**YOUR ASSIGNMENT**
Restate the data word for word and leave the images out.

◆ ◆ ◆ ◆

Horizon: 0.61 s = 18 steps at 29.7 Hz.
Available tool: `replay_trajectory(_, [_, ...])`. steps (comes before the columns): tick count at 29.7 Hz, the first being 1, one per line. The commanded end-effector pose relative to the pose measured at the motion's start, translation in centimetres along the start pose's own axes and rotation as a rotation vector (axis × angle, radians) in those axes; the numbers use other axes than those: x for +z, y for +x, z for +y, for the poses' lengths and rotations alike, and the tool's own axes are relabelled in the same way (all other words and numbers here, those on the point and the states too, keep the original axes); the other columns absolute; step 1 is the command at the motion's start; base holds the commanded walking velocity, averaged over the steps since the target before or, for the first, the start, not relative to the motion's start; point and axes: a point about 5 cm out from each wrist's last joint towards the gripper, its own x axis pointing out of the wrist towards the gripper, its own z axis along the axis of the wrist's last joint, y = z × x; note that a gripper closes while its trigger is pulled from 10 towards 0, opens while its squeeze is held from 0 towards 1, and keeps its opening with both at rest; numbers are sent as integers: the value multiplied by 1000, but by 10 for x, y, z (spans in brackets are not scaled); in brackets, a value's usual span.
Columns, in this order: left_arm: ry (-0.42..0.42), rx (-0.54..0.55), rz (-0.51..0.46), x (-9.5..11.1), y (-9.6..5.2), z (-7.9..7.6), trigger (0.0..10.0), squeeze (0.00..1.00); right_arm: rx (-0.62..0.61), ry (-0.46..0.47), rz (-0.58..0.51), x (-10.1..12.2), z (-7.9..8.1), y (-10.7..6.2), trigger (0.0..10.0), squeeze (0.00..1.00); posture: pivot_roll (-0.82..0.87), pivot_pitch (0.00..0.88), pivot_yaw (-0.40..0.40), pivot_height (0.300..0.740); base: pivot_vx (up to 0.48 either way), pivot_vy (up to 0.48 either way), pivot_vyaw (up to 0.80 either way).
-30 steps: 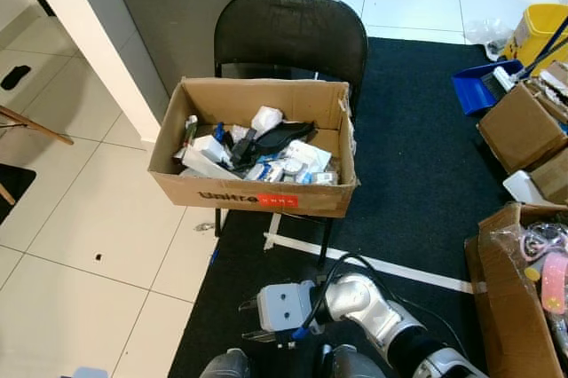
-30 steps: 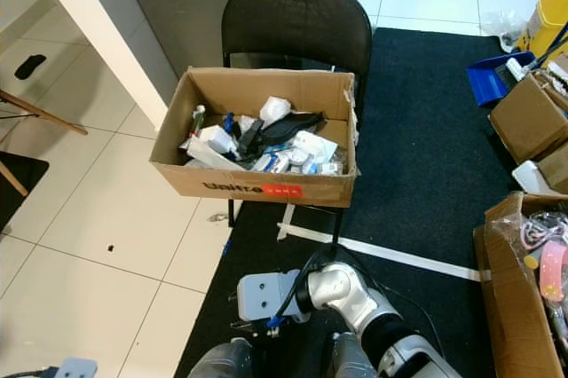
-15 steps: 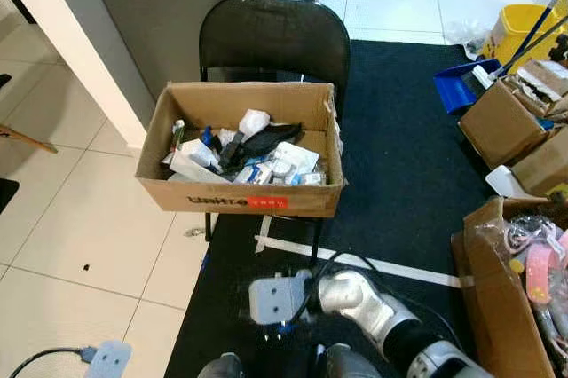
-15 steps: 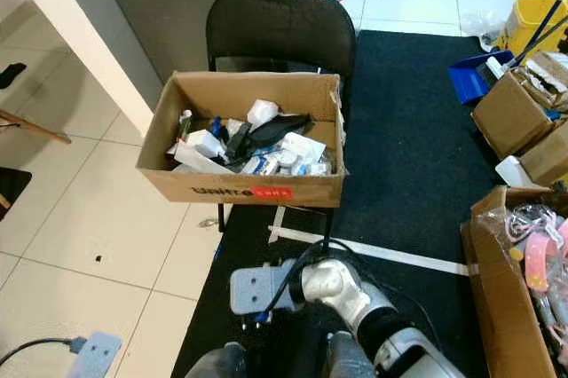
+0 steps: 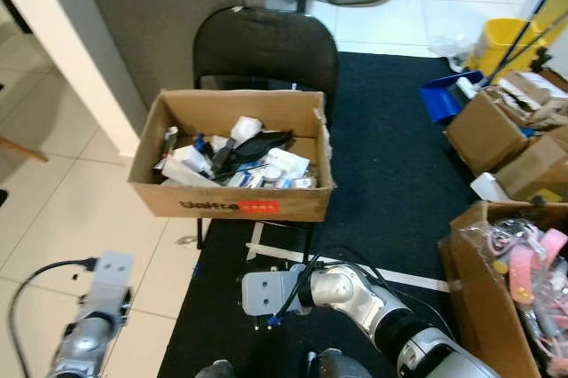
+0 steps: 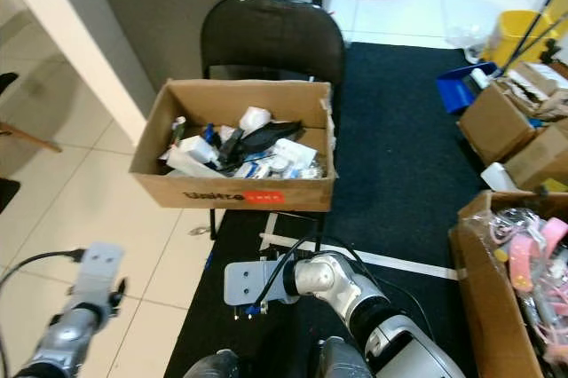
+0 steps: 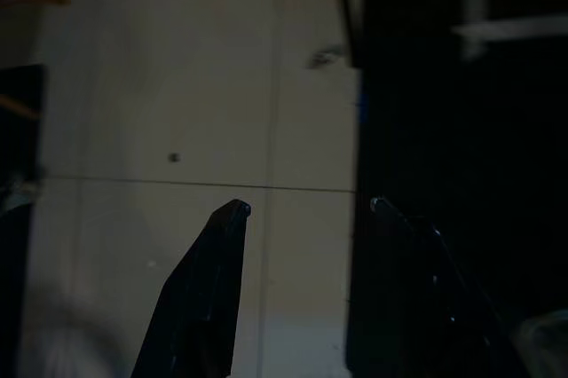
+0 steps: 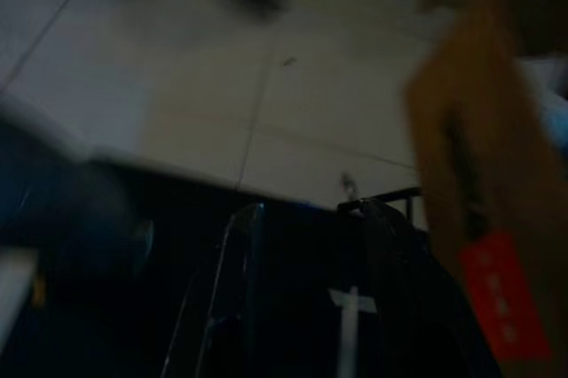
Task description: Picking trash to rubbish bin
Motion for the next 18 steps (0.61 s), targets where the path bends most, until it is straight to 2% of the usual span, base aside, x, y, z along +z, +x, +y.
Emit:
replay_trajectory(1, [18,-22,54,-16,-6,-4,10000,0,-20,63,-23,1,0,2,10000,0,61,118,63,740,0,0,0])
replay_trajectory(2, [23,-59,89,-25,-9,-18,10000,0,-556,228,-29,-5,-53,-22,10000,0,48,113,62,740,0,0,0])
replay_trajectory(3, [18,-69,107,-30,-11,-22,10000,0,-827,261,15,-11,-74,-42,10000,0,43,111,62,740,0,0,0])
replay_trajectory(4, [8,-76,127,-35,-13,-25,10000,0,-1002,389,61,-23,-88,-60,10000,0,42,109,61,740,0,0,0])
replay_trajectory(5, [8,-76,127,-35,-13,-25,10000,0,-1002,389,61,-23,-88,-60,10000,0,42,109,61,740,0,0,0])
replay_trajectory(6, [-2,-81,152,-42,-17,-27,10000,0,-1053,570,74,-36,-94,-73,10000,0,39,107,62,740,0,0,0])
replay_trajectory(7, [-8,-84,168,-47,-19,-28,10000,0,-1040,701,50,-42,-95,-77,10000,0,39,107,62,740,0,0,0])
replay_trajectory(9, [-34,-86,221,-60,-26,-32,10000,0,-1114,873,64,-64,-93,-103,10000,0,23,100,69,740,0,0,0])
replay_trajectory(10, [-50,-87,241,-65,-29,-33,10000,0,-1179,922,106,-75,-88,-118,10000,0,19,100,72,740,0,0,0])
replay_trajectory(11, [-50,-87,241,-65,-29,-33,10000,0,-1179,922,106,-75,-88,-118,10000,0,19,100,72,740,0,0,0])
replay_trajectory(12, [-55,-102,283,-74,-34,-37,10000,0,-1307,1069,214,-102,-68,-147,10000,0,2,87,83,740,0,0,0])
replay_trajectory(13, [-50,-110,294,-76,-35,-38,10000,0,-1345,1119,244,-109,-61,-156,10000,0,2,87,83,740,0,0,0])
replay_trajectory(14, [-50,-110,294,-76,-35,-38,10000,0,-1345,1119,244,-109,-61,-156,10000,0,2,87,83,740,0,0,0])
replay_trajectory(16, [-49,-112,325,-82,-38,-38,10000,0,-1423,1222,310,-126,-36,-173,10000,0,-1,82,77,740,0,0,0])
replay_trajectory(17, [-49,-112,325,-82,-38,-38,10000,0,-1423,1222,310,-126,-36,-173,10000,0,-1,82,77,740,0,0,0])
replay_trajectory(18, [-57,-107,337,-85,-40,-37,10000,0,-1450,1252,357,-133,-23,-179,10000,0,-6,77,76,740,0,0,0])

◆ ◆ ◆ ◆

**WRITTEN REPLY**
Horizon: 0.61 s = 18 steps at 29.7 Hz.
Available tool: `replay_trajectory(_, [_, ...])`. steps (comes before the columns): tick count at 29.7 Hz, the first being 1, one per line. The commanded end-effector pose relative to the pose measured at the motion's start, translation in centimetres along the start pose's own axes and rotation as a rotation vector (axis × angle, radians) in those axes; the numbers use other axes than those: x for +z, y for +x, z for +y, for the poses' lengths and rotations alike, and the tool's own axes are relabelled in the same way (all other words and numbers here, those on the point and the states too, keep the original axes); the other columns absolute; step 1 is the command at the motion's start; base holds the commanded walking velocity, averaged over the steps since the target before or, for the first, the start, not relative to the motion's start; point and axes: a point about 5 cm out from each wrist's last joint towards the gripper, its own x axis pointing out of the wrist towards the gripper, its own z axis along the axis of the wrist's last joint, y = z × x; note that a gripper closes while its trigger is pulled from 10 towards 0, opens while its squeeze is held from 0 towards 1, and keeps its opening with both at rest; numbers are sent as integers: the value multiplied by 1000, but by 10 for x, y, z (spans in brackets are not scaled); in brackets, a value's usual span.
Columns, in this order: left_arm: ry (-0.42..0.42), rx (-0.54..0.55), rz (-0.51..0.46), x (-9.5..11.1), y (-9.6..5.2), z (-7.9..7.6), trigger (0.0..10.0), squeeze (0.00..1.00); right_arm: rx (-0.62..0.61), ry (-0.46..0.47), rz (-0.58..0.51), x (-10.1..12.2), z (-7.9..8.1), y (-10.7..6.2), trigger (0.0..10.0), squeeze (0.00..1.00); posture: pivot_roll (-0.82..0.87), pivot_pitch (0.00..0.88), pivot_yaw (-0.40..0.40), pivot_height (0.300..0.740); base: pivot_vx (up to 0.48 either way), pivot_vy (up to 0.48 either way), pivot_vyaw (up to 0.80 either way).
-30 steps: 
-30 steps: 
-15 steps: 
-15 steps: 
+0 steps: 
+0 steps: 
+0 steps: 
+0 steps: 
Task description: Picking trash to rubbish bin
Motion for the next 18 steps (0.61 s), targets where the path bends most, until it is straight to 2% of the usual span, base aside, x, y, z along +z, +x, +y.
Emit:
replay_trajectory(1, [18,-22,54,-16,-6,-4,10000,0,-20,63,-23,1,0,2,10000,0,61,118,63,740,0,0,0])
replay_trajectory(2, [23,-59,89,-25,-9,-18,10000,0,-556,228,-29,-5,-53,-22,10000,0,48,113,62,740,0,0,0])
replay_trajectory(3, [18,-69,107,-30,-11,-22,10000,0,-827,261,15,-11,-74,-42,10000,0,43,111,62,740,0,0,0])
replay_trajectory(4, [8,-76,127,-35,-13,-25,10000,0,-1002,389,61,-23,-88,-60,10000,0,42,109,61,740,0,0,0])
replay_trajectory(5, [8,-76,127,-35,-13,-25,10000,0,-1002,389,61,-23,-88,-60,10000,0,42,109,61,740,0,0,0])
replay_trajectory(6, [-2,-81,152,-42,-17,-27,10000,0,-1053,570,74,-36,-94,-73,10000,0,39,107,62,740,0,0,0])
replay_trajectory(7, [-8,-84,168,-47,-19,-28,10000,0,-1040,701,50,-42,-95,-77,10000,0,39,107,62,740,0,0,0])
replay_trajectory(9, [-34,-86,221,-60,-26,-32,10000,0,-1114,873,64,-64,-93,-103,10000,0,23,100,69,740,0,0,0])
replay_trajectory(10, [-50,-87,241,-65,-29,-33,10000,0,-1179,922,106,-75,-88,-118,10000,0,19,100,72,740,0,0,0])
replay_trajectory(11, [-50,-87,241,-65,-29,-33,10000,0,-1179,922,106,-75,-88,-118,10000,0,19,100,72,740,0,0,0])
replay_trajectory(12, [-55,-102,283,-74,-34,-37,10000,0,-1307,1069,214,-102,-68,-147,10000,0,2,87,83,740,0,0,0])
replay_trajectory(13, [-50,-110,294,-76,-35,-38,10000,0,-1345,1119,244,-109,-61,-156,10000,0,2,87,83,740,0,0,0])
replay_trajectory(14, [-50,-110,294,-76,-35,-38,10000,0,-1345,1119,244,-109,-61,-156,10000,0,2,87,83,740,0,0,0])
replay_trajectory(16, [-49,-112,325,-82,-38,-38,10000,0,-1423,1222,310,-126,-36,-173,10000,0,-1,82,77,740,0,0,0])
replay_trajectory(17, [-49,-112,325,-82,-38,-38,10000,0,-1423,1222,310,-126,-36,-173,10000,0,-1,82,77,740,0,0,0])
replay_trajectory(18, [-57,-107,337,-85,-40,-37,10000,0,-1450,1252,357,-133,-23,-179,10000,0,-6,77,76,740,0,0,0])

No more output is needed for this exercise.